My recommendation is to stop mixing the base and ports versions, and just treat it like a regular port.  Put the configuration files in /usr/local/etc/namedb.  Don't use the replace base option, keep them separate.  The chroot option is gone in the port, at least for FreeBSD 10 and later.  If you want improved security, run it in a jail as shown here: https://www.freebsd.org/doc/en_US.I...k/jails-ezjail.html#jails-ezjail-example-bind.


----------



## spork (Feb 15, 2015)

A few quick things - the replace base option is already gone.  I neglected to mention that this is an 8.4 box, so the chroot option should still be valid.

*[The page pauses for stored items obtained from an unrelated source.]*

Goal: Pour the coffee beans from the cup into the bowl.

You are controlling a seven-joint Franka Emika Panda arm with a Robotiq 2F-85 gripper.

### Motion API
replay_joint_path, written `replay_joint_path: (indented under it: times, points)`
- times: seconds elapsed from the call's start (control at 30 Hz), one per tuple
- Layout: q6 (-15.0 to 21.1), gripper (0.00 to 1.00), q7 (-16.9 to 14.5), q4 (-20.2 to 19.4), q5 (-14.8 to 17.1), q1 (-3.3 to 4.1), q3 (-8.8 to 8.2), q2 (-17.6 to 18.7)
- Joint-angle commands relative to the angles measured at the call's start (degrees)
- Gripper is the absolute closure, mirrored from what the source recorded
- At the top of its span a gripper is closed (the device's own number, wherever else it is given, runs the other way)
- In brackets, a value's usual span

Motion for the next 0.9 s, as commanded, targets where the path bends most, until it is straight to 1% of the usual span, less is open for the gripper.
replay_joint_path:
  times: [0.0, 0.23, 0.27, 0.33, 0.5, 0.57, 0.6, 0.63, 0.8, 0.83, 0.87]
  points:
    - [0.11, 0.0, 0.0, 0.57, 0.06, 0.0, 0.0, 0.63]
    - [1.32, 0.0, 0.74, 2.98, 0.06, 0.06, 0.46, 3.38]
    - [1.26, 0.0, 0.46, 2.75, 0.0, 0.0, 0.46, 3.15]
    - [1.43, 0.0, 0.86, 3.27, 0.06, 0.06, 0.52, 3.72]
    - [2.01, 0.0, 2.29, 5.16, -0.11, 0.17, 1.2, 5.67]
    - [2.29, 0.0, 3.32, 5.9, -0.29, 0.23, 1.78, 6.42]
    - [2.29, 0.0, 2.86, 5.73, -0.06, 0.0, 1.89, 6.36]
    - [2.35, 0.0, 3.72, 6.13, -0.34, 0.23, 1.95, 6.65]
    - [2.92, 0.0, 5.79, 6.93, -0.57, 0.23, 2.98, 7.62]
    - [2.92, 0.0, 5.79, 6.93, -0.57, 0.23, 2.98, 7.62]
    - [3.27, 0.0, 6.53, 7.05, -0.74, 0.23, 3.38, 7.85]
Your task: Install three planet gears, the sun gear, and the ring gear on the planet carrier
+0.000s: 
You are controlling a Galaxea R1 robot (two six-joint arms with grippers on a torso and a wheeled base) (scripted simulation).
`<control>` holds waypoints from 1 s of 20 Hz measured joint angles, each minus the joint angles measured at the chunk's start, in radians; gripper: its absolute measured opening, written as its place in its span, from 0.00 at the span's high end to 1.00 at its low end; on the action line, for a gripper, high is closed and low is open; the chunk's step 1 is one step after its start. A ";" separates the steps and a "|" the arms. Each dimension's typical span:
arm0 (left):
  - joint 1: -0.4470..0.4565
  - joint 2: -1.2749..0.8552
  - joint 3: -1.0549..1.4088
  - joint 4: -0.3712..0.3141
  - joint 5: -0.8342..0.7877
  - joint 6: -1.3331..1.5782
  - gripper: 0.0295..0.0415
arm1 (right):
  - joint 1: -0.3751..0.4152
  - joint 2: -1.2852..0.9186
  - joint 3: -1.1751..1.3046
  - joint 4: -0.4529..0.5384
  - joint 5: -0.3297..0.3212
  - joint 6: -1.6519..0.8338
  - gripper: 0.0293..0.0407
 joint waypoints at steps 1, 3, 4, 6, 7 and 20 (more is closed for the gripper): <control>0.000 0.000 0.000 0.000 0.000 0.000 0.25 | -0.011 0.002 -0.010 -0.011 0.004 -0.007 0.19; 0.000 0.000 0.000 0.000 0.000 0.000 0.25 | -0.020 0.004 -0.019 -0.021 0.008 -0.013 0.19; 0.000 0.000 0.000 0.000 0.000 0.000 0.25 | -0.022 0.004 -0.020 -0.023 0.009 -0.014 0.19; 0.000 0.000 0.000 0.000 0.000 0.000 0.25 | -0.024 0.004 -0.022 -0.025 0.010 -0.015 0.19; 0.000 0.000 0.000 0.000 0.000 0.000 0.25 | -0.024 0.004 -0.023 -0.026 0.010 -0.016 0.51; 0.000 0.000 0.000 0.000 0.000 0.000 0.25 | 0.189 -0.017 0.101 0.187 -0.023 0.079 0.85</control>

I can copy configs to /u/l/e, but I suspect that won't solve my issue.  I'm really trying to understand how the chroot impacts what paths I'm putting in rc.conf and which named.conf options might conflict with startup flags that `/etc/rc.d/named` is setting.


----------



## spork (Feb 16, 2015)

Wow, that was fascinating.  As I expected, I had to tear `/etc/rc.d/named` apart and step through it to see what was going on.  I just finished this, so hopefully my memory is working correctly as I recount the issues I found.

TL;DR - you can't mix BIND from ports with the system named script without some undocumented setup, but people will try since the port does not install any startup script of it's own, nor does it install any sample configs in /usr/local/etc.

So there are a number of things that come together to make this not work.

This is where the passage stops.